Là, ce n’était pas politique, mais l’évocation d’une blessure personnelle sur laquelle j’essaie de mettre des mots pour guérir. J’ai vécu en 2017 une tragédie familiale. Mon ex-mari, avec qui j’étais alors en instance de divorce, a eu l’intention d’assassiner nos deux petites filles en les droguant et en tentant, à l’aide d’une bonbonne de gaz dissimulée dans leur chambre et de 40 litres de pétrole, de faire sauter la maison. L’idée était, selon ses propres mots, de me faire comprendre « le sens du mot “souffrir” ». Il s’en est fallu de quelques minutes pour que mes filles meurent calcinées. Un jeune pompier l’a confirmé, au procès qui s’est tenu début mars, car lui-même a eu peur de mourir. J’étais en pleurs quand il a raconté son intervention. Tuer mes filles, pour m’atteindre au plus profond…

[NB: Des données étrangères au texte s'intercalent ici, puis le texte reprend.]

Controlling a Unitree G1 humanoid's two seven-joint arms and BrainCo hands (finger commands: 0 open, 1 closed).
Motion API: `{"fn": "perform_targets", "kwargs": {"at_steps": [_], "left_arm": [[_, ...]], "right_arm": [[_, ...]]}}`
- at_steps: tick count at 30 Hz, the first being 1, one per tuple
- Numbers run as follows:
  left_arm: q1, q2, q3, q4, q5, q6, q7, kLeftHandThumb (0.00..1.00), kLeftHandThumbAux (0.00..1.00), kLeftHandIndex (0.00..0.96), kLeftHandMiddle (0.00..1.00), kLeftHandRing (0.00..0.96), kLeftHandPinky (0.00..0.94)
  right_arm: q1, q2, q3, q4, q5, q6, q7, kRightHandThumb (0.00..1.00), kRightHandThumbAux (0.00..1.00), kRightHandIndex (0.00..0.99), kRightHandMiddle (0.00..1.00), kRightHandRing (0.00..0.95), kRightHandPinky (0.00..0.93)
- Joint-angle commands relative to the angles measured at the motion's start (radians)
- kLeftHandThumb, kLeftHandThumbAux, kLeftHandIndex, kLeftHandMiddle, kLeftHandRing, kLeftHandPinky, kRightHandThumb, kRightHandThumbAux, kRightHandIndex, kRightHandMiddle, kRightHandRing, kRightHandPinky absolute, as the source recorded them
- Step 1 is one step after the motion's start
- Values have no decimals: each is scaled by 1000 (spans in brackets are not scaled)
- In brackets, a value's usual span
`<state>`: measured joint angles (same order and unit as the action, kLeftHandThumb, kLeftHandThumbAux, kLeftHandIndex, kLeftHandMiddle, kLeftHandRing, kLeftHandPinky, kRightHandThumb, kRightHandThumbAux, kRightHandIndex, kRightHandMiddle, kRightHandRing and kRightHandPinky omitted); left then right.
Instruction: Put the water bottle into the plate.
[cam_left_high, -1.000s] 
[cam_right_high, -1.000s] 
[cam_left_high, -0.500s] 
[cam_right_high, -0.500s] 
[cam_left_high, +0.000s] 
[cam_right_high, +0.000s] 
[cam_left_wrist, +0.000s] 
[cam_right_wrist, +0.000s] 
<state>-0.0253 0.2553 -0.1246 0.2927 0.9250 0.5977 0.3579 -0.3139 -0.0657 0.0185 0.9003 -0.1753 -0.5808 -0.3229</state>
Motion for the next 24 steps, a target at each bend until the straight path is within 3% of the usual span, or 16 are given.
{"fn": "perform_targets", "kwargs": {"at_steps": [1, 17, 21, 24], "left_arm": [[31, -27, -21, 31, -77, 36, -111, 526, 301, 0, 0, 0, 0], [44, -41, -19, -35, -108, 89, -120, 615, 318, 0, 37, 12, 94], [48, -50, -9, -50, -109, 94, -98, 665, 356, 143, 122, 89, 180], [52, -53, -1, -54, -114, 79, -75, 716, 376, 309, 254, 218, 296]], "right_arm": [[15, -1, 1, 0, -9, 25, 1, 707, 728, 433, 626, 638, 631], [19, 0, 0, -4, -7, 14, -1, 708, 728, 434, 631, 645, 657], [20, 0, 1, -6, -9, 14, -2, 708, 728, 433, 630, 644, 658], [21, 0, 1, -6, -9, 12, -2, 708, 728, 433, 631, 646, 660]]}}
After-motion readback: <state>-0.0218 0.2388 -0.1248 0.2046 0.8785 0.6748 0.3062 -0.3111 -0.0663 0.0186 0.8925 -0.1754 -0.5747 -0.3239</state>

A l’audience, pourtant, j’ai eu l’impression qu’on faisait mon procès. Un homme qui travaille, c’est normal. Un homme qui voyage pour ses affaires, c’est admirable. Mais une femme… Une femme, comme moi, qui quitte parfois la maison pour ses obligations professionnelles, qui fait vivre le foyer, qui a des responsabilités, eh bien c’est avant tout une « absente ». Elle manque à ses obligations élémentaires de mère, elle est forcément défaillante. Au fond, tout est de sa faute. Cet opprobre jeté sur la femme libre m’est apparu comme l’injustice suprême.

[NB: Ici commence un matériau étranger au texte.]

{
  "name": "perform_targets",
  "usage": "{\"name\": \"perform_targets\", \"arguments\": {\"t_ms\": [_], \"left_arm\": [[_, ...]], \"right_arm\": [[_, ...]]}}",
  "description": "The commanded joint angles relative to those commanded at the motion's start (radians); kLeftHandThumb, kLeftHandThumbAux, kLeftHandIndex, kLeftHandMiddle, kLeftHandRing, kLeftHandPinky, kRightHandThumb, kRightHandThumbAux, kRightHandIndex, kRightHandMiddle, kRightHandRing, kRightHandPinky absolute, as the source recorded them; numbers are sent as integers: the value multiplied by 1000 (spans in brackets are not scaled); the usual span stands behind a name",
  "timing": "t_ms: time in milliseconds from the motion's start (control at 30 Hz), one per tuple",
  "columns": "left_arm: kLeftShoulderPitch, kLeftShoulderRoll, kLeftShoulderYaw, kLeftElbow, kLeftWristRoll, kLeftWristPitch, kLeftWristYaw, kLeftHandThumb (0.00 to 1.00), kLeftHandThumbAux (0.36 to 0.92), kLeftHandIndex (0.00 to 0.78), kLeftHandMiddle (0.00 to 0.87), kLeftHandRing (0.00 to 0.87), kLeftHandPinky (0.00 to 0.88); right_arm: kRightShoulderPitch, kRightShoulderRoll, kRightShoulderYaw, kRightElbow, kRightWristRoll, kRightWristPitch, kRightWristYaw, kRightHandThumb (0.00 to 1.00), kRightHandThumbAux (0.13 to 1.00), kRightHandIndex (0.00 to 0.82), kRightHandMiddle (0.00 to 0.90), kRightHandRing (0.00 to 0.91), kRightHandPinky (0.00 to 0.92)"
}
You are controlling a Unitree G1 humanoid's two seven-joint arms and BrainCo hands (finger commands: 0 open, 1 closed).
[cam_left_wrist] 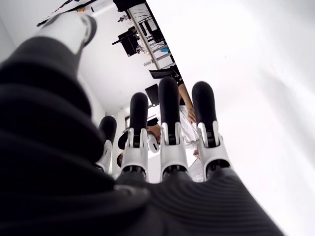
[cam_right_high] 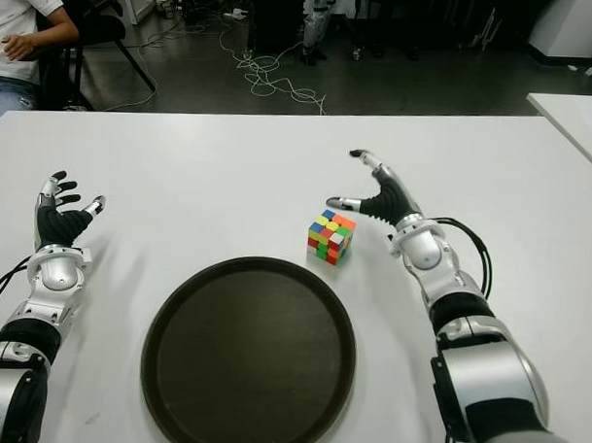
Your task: Pick up the Rubik's Cube and put it in the plate
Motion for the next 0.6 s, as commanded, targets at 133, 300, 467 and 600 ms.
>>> {"name": "perform_targets", "arguments": {"t_ms": [133, 300, 467, 600], "left_arm": [[-1, -1, -1, 1, 1, -2, 4, 118, 765, 152, 247, 307, 399], [-2, -2, -2, 1, 1, -7, 7, 128, 764, 147, 236, 294, 389], [-1, -2, -2, 2, 0, -12, 4, 137, 757, 147, 213, 262, 364], [-2, -4, -3, 2, 0, -14, 6, 127, 761, 146, 214, 262, 359]], "right_arm": [[6, -4, 13, -39, -11, -15, 17, 0, 574, 10, 17, 1, 29], [16, -19, 40, -116, -45, -5, 19, 0, 600, 9, 21, 5, 20], [25, -42, 70, -176, -89, 8, 8, 0, 619, 19, 31, 15, 11], [29, -53, 84, -199, -109, 20, 5, 0, 621, 21, 40, 25, 10]]}}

Comment sort-on d’une telle épreuve ?

Justice a finalement été rendue [son ex-mari a été condamné, le 4 mars, à quinze ans de réclusion criminelle par la cour d’assises des Bouches-du-Rhône], et je veux que mes filles, de 13 et 17 ans, continuent d’avoir confiance dans ce pays et dans ses lois. Je dois rester debout pour elles et leur montrer qu’une femme doit toujours se battre. Elles ont besoin d’avoir cet exemple de mère forte qui protège et qui libère. Qui rassure et qui donne des ailes. Qui apaise et qui donne confiance. Confiance en elles-mêmes, et confiance dans les autres. Après ce qu’elles ont vécu, c’est le plus difficile. Mais elles ont du caractère et sont passionnément aimées. C’est la source de tout.

Souad Massi est en tournée : le 15 mai à Groningen (Pays-Bas), le 17 mai à Epinay-sur-Seine (Seine-Saint-Denis), le 2 juin à Angoulême (Festival Musiques métisses), le 20 juillet à Lyon (Les Nuits de Fourvière), le 17 septembre à la Fête de « L’Humanité », le 30 janvier 2024 à Paris (Folies-Bergère).